ASSIGNMENT ::
The material below must be retyped in full, with every line kept exactly as it is.
[[ INPUT DATA open ]]
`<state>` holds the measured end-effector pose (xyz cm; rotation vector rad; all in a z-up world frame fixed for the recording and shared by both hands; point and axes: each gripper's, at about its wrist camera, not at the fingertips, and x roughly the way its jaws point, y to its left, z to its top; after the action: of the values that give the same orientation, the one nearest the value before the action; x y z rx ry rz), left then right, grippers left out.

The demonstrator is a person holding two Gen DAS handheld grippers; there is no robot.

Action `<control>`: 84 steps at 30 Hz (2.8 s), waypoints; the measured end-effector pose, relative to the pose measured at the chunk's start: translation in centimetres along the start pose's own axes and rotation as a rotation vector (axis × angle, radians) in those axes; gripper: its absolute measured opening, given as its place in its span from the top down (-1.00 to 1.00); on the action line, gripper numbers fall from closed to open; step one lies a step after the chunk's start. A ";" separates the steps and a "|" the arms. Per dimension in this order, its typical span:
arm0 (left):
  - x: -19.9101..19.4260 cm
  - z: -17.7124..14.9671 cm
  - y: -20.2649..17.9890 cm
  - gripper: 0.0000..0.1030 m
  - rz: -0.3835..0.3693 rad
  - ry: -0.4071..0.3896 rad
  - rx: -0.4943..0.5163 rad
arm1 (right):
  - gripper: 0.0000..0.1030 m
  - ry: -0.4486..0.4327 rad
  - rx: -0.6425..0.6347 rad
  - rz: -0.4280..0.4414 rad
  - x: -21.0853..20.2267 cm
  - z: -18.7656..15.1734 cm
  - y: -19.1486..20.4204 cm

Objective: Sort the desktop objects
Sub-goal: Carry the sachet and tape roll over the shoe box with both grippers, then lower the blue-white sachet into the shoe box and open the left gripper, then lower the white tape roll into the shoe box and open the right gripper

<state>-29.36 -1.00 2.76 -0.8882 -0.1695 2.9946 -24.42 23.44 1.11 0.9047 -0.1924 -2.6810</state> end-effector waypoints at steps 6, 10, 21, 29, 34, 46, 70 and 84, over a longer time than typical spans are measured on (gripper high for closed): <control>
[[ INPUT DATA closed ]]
TASK RESULT ::
`<state>` holds the measured end-effector pose (xyz cm; rotation vector rad; all in a z-up world frame fixed for the recording and shared by both hands; point and axes: each gripper's, at about its wrist camera, not at the fingertips, and x roughly the way its jaws point, y to its left, z to its top; after the action: of the values that give the same orientation, the one nearest the value before the action; x y z rx ry rz), left then right, grippers left out.

The demonstrator is a person holding two Gen DAS handheld grippers; there is no robot.

Action `<control>`: 84 steps at 30 Hz (2.8 s), waypoints; the measured end-effector pose, relative to the pose measured at the chunk's start: translation in centimetres along the start pose's own axes and rotation as a rotation vector (axis × angle, radians) in those axes; gripper: its absolute measured opening, given as its place in its span from the top down (-1.00 to 1.00); on the action line, gripper numbers fall from closed to open; step one lies a step after the chunk's start. A ";" separates the steps and a "|" the arms. Per dimension in this order, its typical span:
arm0 (left):
  - x: -19.9101..19.4260 cm
  - z: -17.7124..14.9671 cm
  - y: -20.2649..17.9890 cm
  - gripper: 0.0000..0.1030 m
  - rz: -0.3835..0.3693 rad
  - ry: -0.4071..0.3896 rad
  - rx: -0.4943..0.5163 rad
arm1 (right):
  - gripper: 0.0000..0.1030 m
  - ry: -0.4486..0.4327 rad
  - rx: -0.6425..0.6347 rad
  - rz: -0.4280..0.4414 rad
  - x: -21.0853..20.2267 cm
  - z: -18.7656..15.1734 cm
  - y: -19.1486..20.4204 cm

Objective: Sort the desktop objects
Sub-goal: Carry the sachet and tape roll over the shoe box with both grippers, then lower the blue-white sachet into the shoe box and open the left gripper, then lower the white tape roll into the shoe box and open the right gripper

<state>-29.36 -1.00 2.76 -0.8882 -0.1695 2.9946 -24.42 23.44 1.11 0.9047 -0.1924 -2.6810</state> end-effector waypoints at steps 6, 10, 21, 29, 34, 46, 70 and 84, over a longer time than typical spans are measured on (gripper high for closed): <control>

No additional response is needed to complete this exercise.